→ Stored data:
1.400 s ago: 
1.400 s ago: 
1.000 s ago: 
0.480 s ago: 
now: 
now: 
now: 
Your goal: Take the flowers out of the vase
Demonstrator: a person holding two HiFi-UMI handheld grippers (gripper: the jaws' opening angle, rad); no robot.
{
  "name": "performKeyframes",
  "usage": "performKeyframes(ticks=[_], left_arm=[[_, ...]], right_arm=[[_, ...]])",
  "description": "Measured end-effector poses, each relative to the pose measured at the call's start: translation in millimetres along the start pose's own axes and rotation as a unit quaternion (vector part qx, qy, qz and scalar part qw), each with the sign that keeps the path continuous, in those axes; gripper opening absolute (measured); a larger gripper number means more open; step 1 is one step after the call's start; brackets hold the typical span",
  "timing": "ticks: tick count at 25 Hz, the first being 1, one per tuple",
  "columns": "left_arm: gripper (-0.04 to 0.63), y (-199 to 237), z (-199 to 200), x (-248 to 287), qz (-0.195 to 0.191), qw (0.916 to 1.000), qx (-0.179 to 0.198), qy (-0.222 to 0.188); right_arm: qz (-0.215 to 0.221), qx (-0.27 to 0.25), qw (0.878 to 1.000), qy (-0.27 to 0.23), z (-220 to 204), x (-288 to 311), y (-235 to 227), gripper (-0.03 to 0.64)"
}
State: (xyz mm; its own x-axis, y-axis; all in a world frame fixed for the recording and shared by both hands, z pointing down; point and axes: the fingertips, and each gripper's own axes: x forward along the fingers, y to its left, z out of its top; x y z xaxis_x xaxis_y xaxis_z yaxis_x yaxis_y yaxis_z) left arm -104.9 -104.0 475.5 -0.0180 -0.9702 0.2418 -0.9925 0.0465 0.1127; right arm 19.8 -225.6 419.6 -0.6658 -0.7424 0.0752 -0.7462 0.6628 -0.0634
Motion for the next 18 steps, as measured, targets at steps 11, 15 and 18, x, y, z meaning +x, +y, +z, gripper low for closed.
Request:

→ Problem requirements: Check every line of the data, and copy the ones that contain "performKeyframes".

→ Exercise answer:
  "name": "performKeyframes",
  "usage": "performKeyframes(ticks=[_], left_arm=[[_, ...]], right_arm=[[_, ...]])",

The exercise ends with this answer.